Melihat anaknya datang, sang bapak menghampiri tempat nasinya. Ternyata, hanya tempat nasi yang sudah kosong. Sedangkan ia sendiri sudah sangat lapar. Akibatnya , ia marah kepada anaknya. Ia lupa akan janjinya karena tidak tertahankan lagi rasa kesalnya karena lapar. Parbubu mengumpat dan berteriak kepada anaknya. Ia memaki sepuasnya,hingga ia menucapkan kata-kata yang seharusnya tidak boleh ia ucapkan. “Dasar anak ikan ! anak yang tidak bias diatur.!” Mendengar ucapan bapaknya serta perlakuannya Siborsuk lari pulang ke rumah sambil menangis menemui ibunya. Mendengar cerita Siborsuk ibunya menjadi sangat sedih karena Parbubu telah melanggar janjinya. Lama Siboru Nauli merenung, tapi apa lagi mau dikata sumpah sudah dilanggar, hukumanpun tak dapat lagi dielakkan. Dengan diiringi tangis, Siboru Nauli memerintahkan anaknya pergi ke atas bukit karena hujan badai akan datang. Bapaknya telah melanggar janjinya.
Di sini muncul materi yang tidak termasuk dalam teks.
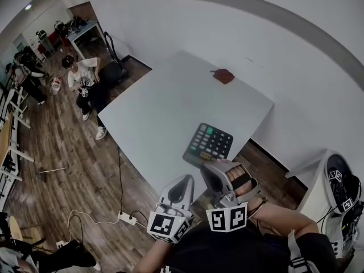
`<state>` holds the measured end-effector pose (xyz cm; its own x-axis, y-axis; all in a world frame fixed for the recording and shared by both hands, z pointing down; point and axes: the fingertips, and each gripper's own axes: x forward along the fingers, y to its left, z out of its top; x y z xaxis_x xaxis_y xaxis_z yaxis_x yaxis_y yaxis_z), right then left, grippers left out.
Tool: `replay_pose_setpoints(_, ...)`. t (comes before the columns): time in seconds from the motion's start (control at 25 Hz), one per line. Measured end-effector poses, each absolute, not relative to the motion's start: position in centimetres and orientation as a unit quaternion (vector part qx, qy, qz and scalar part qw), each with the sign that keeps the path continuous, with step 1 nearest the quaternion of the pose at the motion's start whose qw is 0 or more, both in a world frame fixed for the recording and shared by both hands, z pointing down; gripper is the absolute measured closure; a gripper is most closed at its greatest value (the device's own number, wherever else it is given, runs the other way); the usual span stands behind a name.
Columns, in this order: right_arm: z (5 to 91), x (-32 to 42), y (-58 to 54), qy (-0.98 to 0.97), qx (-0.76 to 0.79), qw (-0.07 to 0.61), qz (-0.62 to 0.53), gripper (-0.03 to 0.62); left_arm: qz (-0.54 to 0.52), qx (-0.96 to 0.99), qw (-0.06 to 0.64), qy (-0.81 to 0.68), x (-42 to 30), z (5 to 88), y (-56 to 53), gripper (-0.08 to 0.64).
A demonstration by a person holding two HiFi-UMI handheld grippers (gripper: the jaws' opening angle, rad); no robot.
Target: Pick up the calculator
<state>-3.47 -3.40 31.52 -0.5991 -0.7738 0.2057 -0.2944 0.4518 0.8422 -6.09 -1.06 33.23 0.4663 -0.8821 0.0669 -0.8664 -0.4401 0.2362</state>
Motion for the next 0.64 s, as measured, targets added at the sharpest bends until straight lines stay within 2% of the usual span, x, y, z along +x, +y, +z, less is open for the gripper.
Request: replay_pose_setpoints(0.64, 32.9, -3.3, -4.5, -0.803, 0.325, 0.304, -0.397, 0.537, -0.032, 0.841, 0.122, -0.526, -6.2, 33.9, -1.7, 0.554)
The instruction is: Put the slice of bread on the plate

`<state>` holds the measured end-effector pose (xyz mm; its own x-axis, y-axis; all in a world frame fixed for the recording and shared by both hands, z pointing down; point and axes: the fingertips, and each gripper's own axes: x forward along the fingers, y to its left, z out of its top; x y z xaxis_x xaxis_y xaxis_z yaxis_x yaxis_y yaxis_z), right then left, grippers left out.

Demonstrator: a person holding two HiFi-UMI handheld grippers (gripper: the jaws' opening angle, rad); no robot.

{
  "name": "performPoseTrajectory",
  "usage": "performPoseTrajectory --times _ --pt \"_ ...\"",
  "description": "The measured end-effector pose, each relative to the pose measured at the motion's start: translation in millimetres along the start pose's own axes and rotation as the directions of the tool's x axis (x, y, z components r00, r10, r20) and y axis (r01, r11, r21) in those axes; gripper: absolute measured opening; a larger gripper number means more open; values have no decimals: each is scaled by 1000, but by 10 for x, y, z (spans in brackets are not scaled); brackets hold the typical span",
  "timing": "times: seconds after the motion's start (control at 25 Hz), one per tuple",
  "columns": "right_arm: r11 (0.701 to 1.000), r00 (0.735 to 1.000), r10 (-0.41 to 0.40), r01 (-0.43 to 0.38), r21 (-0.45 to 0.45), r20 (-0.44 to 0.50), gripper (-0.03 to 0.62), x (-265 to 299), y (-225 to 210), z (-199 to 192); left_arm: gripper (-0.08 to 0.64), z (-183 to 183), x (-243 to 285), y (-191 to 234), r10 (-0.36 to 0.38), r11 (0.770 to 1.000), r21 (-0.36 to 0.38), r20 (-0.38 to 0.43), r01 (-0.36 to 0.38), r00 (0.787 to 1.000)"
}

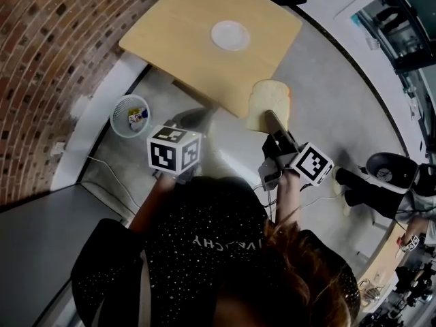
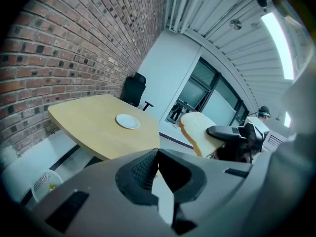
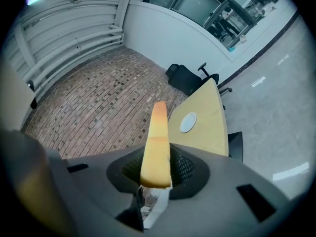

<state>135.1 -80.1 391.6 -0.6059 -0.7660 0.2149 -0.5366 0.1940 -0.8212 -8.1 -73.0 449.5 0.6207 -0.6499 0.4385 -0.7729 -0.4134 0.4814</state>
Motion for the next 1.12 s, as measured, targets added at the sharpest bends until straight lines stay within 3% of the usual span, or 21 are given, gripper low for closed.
performPoseTrajectory --times 0.28,0.6,0.76,0.96,1.12 --pt "1000 1000 -9 10 8 -20 94 591 -179 359 11 410 455 307 1 1000 9 -19 -1 1000" --pt "996 992 -93 94 7 -88 95 1417 -703 912 11 956 1221 837 19 999 -29 -56 -21 998" --pt "985 977 -171 167 -36 -126 95 1896 -919 1012 11 1170 1427 1194 33 998 -54 -57 -36 998" --pt "984 969 -162 144 -107 -184 95 2646 -1099 1069 11 1394 1631 1491 6 998 -64 -30 -8 1000" --pt "978 946 -171 129 -166 -275 95 3187 -1305 987 11 1474 1696 1657 -3 996 -92 -2 2 1000"
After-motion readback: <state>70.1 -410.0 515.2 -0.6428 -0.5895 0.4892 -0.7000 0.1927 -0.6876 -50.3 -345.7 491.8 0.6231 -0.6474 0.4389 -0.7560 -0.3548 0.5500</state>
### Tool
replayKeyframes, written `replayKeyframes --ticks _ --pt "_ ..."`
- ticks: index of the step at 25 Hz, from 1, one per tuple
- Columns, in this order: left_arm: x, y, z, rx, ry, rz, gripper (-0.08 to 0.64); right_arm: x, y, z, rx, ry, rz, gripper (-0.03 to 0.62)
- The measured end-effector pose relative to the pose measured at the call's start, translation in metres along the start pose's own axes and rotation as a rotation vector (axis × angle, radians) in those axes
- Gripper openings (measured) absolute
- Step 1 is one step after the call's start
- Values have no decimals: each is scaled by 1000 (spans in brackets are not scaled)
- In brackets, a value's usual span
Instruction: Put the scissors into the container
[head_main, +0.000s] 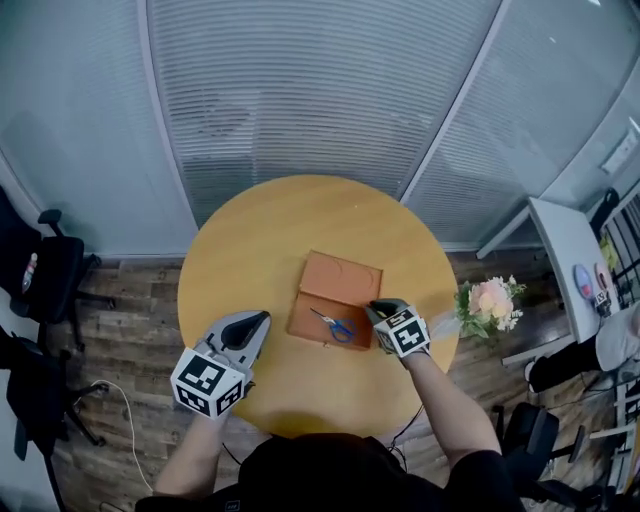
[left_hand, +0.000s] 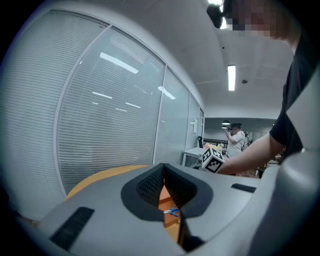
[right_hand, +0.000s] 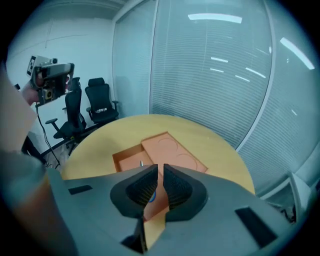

Setelah melihat anaknya tiba di atas bukit, Siboru Nauli pun pergi ke sungai mencelupkan diri, dan kembali ke habitatnya menjadi seekor ikan. Hujan pun datang bercampur gemuruh halilintar dan banjir pun datang menggenangi seluruh desa. Akibat hujan turun dengan derasnya banjir besar membentuk sebuah danau. Danau inilah yang selanjutnya dikenal dengan sebutan danau Toba (Tao Toba).